# Analysis report

## EDA & Preprocessing

*Code and outputs documented in exploration.ipynb*

* Dataset to be analyzed was bigquery-public-data.google_analytics_sample. It consists of 366 tables, each of which contains analytics data for one day for googlemerchandisestore.com between August 2016 and July 2017.
* Chose March 2017 as the month from which to design the training set. Since a one-month period was specified for this purpose, decided to choose a month that would avoid anomalies associated with holiday shopping.
* Used a wildcard table to query all of the March 2017 tables together. Quantified number of sessions (top-level rows), number of hits (our layer of interest and location of the target) and number of times the target appeared. This showed a class imbalance of about 96% target-negative rows.
* Viewed a small sample of the data in a DataFrame to get a sense of field datatypes and the locations of repeated records

* Wrote an exploratory query to unnest all records in the month's worth of data and save it to a DataFrame to facilitate reviewing and selecting features

## Feature Selection & Engineering

*Code and outputs documented in exploration.ipynb and ingest.ipynb*

* Fully unnesting the data produced a total of 302 columns. First step was to drop all columns that were completely empty, after which 144 columns remained.
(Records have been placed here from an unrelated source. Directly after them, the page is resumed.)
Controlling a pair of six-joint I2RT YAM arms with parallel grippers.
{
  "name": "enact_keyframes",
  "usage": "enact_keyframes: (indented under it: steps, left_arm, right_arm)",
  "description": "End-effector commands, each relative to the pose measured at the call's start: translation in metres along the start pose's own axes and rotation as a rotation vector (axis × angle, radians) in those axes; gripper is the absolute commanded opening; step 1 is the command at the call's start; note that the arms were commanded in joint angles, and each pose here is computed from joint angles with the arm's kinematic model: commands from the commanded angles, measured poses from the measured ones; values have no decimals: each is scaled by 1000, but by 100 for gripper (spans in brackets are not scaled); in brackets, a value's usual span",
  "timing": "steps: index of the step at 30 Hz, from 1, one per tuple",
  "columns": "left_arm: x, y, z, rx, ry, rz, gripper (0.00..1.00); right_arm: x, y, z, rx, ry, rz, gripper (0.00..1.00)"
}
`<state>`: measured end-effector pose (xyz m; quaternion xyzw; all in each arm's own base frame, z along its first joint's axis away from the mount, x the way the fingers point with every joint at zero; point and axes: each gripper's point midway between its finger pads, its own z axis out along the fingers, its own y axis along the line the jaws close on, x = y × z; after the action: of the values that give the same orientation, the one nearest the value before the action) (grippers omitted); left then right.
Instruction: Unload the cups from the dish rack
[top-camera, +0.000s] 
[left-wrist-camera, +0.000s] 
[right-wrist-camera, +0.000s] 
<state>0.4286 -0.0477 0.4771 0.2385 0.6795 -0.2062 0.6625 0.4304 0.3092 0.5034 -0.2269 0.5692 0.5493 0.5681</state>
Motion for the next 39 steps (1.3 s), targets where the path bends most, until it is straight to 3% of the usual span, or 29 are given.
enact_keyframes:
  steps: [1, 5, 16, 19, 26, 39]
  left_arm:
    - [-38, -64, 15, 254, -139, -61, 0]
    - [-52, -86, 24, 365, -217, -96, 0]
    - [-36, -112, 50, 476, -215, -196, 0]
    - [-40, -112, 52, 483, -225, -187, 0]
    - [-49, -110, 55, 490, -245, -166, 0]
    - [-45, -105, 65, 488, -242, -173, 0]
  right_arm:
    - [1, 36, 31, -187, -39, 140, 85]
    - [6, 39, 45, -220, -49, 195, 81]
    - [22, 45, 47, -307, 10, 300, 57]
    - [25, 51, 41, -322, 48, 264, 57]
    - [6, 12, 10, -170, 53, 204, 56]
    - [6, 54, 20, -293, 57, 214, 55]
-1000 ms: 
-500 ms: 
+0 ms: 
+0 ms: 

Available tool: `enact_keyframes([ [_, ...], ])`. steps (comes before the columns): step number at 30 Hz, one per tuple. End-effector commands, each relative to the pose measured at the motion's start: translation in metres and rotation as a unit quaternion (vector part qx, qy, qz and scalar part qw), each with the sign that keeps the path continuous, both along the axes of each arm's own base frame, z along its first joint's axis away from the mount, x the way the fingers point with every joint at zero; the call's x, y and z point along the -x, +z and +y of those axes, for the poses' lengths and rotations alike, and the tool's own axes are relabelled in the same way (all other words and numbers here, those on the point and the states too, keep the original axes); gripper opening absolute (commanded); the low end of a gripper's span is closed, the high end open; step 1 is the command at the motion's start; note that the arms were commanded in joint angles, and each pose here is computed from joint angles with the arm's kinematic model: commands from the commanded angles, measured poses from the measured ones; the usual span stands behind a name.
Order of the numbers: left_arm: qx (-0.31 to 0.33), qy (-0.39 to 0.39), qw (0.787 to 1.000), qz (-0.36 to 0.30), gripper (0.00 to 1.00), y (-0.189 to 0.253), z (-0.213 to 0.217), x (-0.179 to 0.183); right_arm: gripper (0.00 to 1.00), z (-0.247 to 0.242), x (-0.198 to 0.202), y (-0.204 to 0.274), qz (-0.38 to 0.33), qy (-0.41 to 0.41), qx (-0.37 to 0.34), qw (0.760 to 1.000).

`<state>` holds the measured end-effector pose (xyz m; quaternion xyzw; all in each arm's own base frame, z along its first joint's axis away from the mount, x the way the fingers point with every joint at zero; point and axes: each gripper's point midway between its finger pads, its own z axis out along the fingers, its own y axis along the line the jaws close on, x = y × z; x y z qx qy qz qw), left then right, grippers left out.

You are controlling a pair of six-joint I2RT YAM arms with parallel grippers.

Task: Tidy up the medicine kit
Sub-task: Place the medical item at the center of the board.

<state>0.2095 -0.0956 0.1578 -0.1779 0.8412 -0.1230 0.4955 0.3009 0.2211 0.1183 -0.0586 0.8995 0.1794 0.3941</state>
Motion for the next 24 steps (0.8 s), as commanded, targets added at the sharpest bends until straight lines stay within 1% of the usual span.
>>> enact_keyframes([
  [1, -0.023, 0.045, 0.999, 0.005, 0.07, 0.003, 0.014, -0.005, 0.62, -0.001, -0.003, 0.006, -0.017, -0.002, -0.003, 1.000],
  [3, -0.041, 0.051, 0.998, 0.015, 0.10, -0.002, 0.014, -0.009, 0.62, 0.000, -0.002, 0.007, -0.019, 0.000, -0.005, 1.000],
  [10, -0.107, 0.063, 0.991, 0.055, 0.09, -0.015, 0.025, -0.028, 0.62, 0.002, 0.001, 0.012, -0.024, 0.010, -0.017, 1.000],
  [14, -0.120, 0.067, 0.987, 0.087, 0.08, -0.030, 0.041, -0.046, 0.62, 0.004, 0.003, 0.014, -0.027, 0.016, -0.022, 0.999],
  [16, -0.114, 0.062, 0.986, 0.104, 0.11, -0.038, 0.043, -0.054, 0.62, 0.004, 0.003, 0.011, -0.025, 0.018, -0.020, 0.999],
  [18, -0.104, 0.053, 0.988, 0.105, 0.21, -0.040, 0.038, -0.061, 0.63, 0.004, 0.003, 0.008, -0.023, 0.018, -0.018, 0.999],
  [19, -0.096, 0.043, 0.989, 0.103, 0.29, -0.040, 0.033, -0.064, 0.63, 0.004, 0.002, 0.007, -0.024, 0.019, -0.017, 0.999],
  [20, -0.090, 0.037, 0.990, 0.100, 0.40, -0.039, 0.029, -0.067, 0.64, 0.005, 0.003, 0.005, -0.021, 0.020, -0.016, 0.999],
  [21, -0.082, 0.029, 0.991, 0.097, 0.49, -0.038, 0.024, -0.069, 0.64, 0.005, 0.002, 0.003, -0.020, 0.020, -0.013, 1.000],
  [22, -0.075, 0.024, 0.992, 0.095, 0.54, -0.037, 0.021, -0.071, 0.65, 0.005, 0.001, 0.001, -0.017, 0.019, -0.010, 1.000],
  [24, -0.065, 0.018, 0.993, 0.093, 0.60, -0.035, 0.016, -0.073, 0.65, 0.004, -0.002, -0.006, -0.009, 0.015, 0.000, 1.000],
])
* Found target by searching the Universal Analytics BigQuery export schema for mentions of fields related to an 'add to cart' action. It seems to have been doubly recorded, as a string in hits.eventInfo.eventAction and as a (string-type) numeral in hits.eCommerceAction.action_type. I used the latter to engineer the target column, which I specified to contain a 1 in rows where the action type corresponded to "add to cart", and a 0 in all other fields.
* Even though an ecommerce action type of 0 corresponds to "unknown" and such rows accounted for at least 70% of the data, I left them in as I still considered such rows to be part of the group (hits) from which we were trying to predict the target's occurrence.
* Reviewed all fields that were partially null. I dropped another set of fields which were almost completely null or very high-cardinality categorical that I couldn't see a straightforward way to encode.
* Targeted and dropped the fields that were explicitly obfuscated. 
* Attempted to manually review the unique values and their relative frequencies in the remaining fields. This revealed a handful of zero-variance or redundant fields I was able to drop.
* Identified a handful of categorical fields that I suspected would yield information on the target but were too high-cardinality to use directly. Decided to transform these features by keeping the most commonly appearing values in place and transforming the rest to 'other'. By this point the DataFrame was down to 46 columns.
* After investigating some of the GCP model training options, re-added the product sku field in the hope this would be a one-feature way to insert a lot of product information into the model. Planned to use label encoding on this 800-value field if a better solution couldn't be found.
* Engineered sku feature so that a value would only be inserted in rows where exactly one product was associated with the hit, to prevent spurious duplication of hits
* Finally I dropped rows that indicated bounces in an effort to reduce the class imbalance slightly; not sure if this was advisable or not.
* I wish I had decided earlier in the process that I would as a rule exclude any column from a repeated record **other** than hits, in order to avoid erroneously duplicating individual hits. The exception was sku which came from the product record, with the aforementioned engineering to prevent row duplcation.

## Model Choice

*Model generation queries are documented in ingest.ipynb*

* Decided to try two versions each of two model types: XGBoost and Logistic Regression

* These models are well suited to binary classification tasks and are readily available for use in GCP
* For XGBoost I specified label encoding for the category encoding method, although upon reviewing the model's metadata afterward it appears that one-hot was actually used on all categorical features. Would like to investigate further why this happened and if it impacted performance
* Tried two versions of an XGBoost model: one with automatic class weights applied and one without. Given the highly imbalanced label classes it was interesting to compare the presence or absence of this adjustment
* The logistic regression model also used automatic weights, and there were also two versions here: one with the same number of trials as the XGBoost attempts, and one with double the trials and half the parallel trials.
* I omitted the sku field from the logistic regression models because they do not allow specifying label encoding.
* I went with the Vizier hyperparameter tuning algorithm for all versions as I thought it would be much more time-efficient than adjusting hyperparameters manually.
* I left the default hparam tuning objective as roc-auc; it's a suitable metric for binary classification and is also useful in cases of label class imbalance

## Model Tuning & Evaluation Metrics

*Full metrics are documented in eval.ipynb*

* Due to an accidental overwrite, model 4 was trained before model 3 and their optimal trial results are now identical. I suspect this is due to the transfer learning feature of the Vizier algorithm.
* Model 1 was the only model trained without class weights. Its precision score (50%) was much higher than its recall score (15%).
* Conversely, models 2 and 3 strongly favored recall in their performance.
* The best balance between precision and recall came from model 4, which was distinguished by an increased number of trials.
* Model 4 also used a lower number of max parallel trials, which may have enabled the hyperparameter search algorithm to improve it further.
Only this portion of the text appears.